Looking ahead, GPT-3 demonstrates a versatility and fluency with language that represents a new layer in the tech stack with immense disruptive potential. If GPT-3 gets better at tasks that were teh traditional domains of humans, what will the impact be on jobs? Will new roles emerge from this technology, or will it obsolete skills? This question applies to any profession where language is the intermediate medium for data processing (hint: that encompasses is a lot of knowledge work).

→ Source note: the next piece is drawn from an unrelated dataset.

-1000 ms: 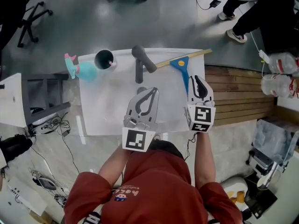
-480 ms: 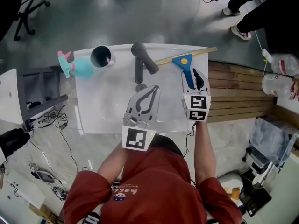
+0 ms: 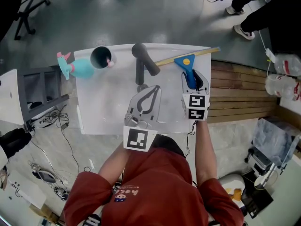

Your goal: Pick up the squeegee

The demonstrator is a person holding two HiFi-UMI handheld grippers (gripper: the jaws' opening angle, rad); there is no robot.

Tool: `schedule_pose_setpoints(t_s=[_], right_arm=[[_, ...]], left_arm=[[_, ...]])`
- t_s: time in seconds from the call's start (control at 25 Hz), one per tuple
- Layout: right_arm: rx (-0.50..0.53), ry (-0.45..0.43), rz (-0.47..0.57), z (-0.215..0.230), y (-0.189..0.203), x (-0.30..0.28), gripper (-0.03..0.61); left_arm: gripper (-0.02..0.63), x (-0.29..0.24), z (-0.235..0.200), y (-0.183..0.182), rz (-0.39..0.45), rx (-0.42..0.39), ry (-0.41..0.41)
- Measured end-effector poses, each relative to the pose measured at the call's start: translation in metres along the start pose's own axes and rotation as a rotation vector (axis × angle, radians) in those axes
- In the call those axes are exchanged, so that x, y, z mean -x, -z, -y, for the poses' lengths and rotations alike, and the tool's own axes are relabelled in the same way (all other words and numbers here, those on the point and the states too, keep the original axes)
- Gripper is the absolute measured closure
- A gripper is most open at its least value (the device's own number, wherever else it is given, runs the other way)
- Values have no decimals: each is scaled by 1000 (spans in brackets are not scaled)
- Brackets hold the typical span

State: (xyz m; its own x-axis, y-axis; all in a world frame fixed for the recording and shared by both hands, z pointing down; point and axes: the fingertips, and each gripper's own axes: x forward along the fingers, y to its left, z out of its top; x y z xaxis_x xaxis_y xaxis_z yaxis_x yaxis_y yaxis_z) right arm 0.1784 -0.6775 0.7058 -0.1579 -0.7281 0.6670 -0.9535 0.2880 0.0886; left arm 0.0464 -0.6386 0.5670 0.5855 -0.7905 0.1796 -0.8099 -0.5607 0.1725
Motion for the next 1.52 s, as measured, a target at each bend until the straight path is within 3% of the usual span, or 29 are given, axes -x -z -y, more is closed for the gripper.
schedule_pose_setpoints(t_s=[0.88,1.52], right_arm=[[-39,28,32,3,1,9,436],[-73,52,69,-1,39,88,436]], left_arm=[[598,1,4,5,-14,9,12],[598,46,44,6,-7,-38,-2]])
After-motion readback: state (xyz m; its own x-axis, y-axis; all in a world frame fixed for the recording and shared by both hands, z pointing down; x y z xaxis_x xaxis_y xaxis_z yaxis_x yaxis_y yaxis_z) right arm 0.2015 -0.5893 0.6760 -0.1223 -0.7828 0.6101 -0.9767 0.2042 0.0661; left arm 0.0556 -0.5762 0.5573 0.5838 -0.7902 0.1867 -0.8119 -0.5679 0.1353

The future of natural language AIs

Despite its prodigious language skills, GPT-3 seems unlikely to be the final model or architecture when it comes to natural language AI. Its outputs still seem brittle and lacking deeper comprehension in many cases. We may need more radical innovations to achieve human-level artificial general intelligence. Many of the incredible examples we see today are clearly cherry-picked results from within a set of less impressive answers. GPT-3 provides a glimpse of the near future, but not necessarily the end game.

Yet this makes GPT-3's achievements all the more impressive and exciting. Its versatility could unlock a productivity bonanza in the near term. GPT-3 represents one of the most thought-provoking AI systems created to date. For both its tangible potential applications today, and its role in advancing us towards an artificial general intelligence for tomorrow.

I, for one, welcome our new transformer overlords.


  1. I discussed GPT-3 in August 2020 on this podcast episode https://startupification.fm/episodes/20-gpt-3. This article was co-authored by AI based on the transcript of that episode. It represents my views and knowledge at the time of recording - not necessarily my views and knowledge now (July 2023) and as such I have dated the article to the time of recording. Notably, we didn't get our first glimpse of chatGPT until over 2 years later.
  2. One of the earliest and most influential neural network models in the field of natural language processing is Word2Vec, developed by researchers at Google and introduced in 2013.
  3. Arguably
  4. A 'gangster rap in the style of Bertrand Russell about the Crufts dog show' was unlikely to be in the training data set but will be straightforward for GPT-3.